Word for word, restate the listing that follows and leave out the images.

SUPPLIED INFORMATION ▸
# # # # # # #
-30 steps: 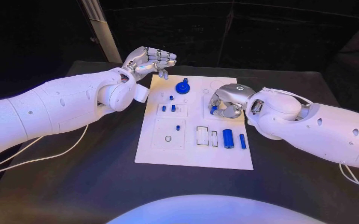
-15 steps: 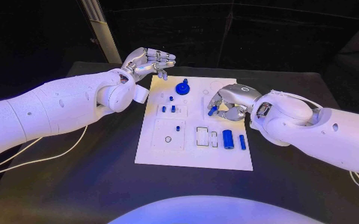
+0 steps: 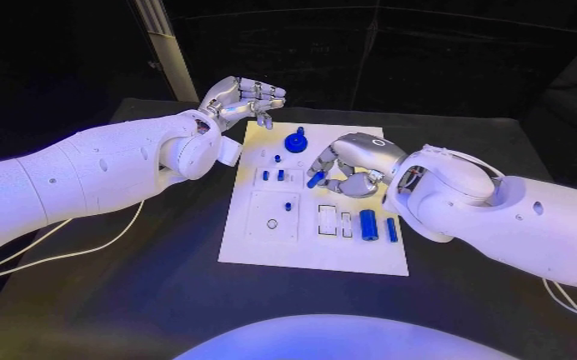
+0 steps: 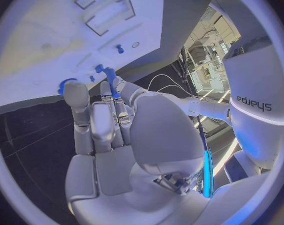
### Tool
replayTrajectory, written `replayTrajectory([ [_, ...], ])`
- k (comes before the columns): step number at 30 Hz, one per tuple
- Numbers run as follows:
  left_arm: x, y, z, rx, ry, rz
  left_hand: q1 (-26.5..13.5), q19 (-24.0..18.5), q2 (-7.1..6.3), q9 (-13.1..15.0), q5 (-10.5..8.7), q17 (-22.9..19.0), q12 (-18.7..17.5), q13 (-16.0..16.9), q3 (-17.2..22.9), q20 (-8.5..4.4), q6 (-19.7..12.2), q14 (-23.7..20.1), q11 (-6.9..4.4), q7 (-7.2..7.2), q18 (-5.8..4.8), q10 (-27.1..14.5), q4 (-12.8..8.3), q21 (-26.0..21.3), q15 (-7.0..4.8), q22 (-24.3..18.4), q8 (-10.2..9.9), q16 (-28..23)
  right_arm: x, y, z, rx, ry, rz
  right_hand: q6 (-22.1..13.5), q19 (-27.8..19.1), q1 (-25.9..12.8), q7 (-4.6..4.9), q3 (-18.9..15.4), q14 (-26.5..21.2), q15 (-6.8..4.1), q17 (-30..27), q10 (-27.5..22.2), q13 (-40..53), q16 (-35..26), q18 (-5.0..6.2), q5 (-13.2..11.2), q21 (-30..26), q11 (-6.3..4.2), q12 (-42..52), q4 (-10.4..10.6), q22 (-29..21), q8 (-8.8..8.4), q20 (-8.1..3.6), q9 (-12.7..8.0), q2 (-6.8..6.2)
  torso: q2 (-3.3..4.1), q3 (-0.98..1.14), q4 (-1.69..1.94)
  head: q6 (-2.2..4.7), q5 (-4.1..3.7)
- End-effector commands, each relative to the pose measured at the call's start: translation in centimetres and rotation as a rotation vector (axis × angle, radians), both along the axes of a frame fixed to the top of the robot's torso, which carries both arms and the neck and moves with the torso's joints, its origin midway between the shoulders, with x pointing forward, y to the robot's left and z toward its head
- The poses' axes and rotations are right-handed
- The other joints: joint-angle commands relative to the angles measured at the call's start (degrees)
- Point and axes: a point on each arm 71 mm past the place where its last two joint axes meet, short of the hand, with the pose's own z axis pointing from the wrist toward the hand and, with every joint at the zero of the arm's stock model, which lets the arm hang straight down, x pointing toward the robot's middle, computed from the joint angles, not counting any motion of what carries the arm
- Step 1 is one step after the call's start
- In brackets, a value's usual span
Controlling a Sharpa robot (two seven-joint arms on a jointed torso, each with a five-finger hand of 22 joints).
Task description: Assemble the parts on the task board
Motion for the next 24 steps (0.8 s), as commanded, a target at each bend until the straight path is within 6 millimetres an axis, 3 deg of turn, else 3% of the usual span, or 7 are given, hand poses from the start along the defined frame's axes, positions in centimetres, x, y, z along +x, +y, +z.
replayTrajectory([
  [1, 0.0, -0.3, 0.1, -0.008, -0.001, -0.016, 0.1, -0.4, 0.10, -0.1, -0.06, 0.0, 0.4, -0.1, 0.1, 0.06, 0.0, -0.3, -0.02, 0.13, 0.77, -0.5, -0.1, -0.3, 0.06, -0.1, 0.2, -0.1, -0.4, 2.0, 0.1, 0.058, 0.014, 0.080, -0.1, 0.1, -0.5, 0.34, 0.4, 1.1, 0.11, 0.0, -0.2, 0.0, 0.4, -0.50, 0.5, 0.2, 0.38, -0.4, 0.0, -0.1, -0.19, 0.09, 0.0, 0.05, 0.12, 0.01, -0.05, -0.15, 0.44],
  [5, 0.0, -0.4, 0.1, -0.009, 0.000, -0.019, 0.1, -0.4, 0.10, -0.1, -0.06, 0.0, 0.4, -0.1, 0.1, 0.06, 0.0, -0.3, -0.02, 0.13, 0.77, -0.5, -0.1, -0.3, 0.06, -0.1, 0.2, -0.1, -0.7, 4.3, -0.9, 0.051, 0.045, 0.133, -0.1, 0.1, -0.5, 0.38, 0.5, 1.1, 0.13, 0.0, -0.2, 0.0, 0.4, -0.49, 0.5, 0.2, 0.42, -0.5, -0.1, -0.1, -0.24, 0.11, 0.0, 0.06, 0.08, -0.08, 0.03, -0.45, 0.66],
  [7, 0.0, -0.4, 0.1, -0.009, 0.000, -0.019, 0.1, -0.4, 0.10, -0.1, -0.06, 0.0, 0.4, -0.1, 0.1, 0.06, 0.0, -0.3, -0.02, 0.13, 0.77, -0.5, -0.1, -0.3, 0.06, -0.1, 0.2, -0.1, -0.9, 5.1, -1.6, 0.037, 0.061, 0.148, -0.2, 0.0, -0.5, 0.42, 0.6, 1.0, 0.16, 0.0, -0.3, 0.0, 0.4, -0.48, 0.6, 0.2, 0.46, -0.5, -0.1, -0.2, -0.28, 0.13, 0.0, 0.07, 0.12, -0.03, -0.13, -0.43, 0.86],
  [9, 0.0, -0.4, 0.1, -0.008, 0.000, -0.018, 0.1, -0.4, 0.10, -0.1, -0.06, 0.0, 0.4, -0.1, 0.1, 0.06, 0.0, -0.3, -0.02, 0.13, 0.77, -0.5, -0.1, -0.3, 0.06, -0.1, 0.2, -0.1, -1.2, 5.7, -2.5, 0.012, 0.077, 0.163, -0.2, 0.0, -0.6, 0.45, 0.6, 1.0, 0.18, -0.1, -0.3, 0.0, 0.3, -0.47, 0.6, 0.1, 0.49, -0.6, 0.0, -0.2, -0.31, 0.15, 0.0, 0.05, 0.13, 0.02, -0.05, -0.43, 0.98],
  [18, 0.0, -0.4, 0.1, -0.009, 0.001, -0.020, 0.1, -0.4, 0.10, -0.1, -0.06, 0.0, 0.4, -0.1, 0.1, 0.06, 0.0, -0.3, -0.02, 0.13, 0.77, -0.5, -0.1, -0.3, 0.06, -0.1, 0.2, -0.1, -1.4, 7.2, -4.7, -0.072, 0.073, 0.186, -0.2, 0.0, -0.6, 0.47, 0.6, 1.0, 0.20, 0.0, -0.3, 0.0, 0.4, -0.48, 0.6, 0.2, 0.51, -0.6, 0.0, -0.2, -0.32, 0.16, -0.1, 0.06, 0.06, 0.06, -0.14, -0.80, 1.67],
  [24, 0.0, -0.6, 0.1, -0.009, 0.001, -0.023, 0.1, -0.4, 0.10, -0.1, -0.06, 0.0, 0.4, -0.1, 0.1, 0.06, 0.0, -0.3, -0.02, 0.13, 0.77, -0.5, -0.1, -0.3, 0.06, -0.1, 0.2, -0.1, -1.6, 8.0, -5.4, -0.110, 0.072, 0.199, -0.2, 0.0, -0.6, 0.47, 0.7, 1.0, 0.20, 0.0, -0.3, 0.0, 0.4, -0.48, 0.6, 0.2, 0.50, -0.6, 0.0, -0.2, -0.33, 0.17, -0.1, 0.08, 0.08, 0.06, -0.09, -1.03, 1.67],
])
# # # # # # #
REPLY ▸
-30 steps: 
-15 steps: 
+0 steps: 
+0 steps: 
### Tool
replayTrajectory, written `replayTrajectory([ [_, ...], ])`
- k (comes before the columns): step number at 30 Hz, one per tuple
- Numbers run as follows:
  left_arm: x, y, z, rx, ry, rz
  left_hand: q1 (-26.5..13.5), q19 (-24.0..18.5), q2 (-7.1..6.3), q9 (-13.1..15.0), q5 (-10.5..8.7), q17 (-22.9..19.0), q12 (-18.7..17.5), q13 (-16.0..16.9), q3 (-17.2..22.9), q20 (-8.5..4.4), q6 (-19.7..12.2), q14 (-23.7..20.1), q11 (-6.9..4.4), q7 (-7.2..7.2), q18 (-5.8..4.8), q10 (-27.1..14.5), q4 (-12.8..8.3), q21 (-26.0..21.3), q15 (-7.0..4.8), q22 (-24.3..18.4), q8 (-10.2..9.9), q16 (-28..23)
  right_arm: x, y, z, rx, ry, rz
  right_hand: q6 (-22.1..13.5), q19 (-27.8..19.1), q1 (-25.9..12.8), q7 (-4.6..4.9), q3 (-18.9..15.4), q14 (-26.5..21.2), q15 (-6.8..4.1), q17 (-30..27), q10 (-27.5..22.2), q13 (-40..53), q16 (-35..26), q18 (-5.0..6.2), q5 (-13.2..11.2), q21 (-30..26), q11 (-6.3..4.2), q12 (-42..52), q4 (-10.4..10.6), q22 (-29..21), q8 (-8.8..8.4), q20 (-8.1..3.6), q9 (-12.7..8.0), q2 (-6.8..6.2)
  torso: q2 (-3.3..4.1), q3 (-0.98..1.14), q4 (-1.69..1.94)
  head: q6 (-2.2..4.7), q5 (-4.1..3.7)
- End-effector commands, each relative to the pose measured at the call's start: translation in centimetres and rotation as a rotation vector (axis × angle, radians), both along the axes of a frame fixed to the top of the robot's torso, which carries both arms and the neck and moves with the torso's joints, its origin midway between the shoulders, with x pointing forward, y to the robot's left and z toward its head
- The poses' axes and rotations are right-handed
- The other joints: joint-angle commands relative to the angles measured at the call's start (degrees)
- Point and axes: a point on each arm 71 mm past the place where its last two joint axes meet, short of the hand, with the pose's own z axis pointing from the wrist toward the hand and, with every joint at the zero of the arm's stock model, which lets the arm hang straight down, x pointing toward the robot's middle, computed from the joint angles, not counting any motion of what carries the arm
- Step 1 is one step after the call's start
- In brackets, a value's usual span
Controlling a Sharpa robot (two seven-joint arms on a jointed torso, each with a five-finger hand of 22 joints).
Task description: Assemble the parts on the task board
Motion for the next 24 steps (0.8 s), as commanded, a target at each bend until the straight path is within 6 millimetres an axis, 3 deg of turn, else 3% of the usual span, or 7 are given, hand poses from the start along the defined frame's axes, positions in centimetres, x, y, z along +x, +y, +z.
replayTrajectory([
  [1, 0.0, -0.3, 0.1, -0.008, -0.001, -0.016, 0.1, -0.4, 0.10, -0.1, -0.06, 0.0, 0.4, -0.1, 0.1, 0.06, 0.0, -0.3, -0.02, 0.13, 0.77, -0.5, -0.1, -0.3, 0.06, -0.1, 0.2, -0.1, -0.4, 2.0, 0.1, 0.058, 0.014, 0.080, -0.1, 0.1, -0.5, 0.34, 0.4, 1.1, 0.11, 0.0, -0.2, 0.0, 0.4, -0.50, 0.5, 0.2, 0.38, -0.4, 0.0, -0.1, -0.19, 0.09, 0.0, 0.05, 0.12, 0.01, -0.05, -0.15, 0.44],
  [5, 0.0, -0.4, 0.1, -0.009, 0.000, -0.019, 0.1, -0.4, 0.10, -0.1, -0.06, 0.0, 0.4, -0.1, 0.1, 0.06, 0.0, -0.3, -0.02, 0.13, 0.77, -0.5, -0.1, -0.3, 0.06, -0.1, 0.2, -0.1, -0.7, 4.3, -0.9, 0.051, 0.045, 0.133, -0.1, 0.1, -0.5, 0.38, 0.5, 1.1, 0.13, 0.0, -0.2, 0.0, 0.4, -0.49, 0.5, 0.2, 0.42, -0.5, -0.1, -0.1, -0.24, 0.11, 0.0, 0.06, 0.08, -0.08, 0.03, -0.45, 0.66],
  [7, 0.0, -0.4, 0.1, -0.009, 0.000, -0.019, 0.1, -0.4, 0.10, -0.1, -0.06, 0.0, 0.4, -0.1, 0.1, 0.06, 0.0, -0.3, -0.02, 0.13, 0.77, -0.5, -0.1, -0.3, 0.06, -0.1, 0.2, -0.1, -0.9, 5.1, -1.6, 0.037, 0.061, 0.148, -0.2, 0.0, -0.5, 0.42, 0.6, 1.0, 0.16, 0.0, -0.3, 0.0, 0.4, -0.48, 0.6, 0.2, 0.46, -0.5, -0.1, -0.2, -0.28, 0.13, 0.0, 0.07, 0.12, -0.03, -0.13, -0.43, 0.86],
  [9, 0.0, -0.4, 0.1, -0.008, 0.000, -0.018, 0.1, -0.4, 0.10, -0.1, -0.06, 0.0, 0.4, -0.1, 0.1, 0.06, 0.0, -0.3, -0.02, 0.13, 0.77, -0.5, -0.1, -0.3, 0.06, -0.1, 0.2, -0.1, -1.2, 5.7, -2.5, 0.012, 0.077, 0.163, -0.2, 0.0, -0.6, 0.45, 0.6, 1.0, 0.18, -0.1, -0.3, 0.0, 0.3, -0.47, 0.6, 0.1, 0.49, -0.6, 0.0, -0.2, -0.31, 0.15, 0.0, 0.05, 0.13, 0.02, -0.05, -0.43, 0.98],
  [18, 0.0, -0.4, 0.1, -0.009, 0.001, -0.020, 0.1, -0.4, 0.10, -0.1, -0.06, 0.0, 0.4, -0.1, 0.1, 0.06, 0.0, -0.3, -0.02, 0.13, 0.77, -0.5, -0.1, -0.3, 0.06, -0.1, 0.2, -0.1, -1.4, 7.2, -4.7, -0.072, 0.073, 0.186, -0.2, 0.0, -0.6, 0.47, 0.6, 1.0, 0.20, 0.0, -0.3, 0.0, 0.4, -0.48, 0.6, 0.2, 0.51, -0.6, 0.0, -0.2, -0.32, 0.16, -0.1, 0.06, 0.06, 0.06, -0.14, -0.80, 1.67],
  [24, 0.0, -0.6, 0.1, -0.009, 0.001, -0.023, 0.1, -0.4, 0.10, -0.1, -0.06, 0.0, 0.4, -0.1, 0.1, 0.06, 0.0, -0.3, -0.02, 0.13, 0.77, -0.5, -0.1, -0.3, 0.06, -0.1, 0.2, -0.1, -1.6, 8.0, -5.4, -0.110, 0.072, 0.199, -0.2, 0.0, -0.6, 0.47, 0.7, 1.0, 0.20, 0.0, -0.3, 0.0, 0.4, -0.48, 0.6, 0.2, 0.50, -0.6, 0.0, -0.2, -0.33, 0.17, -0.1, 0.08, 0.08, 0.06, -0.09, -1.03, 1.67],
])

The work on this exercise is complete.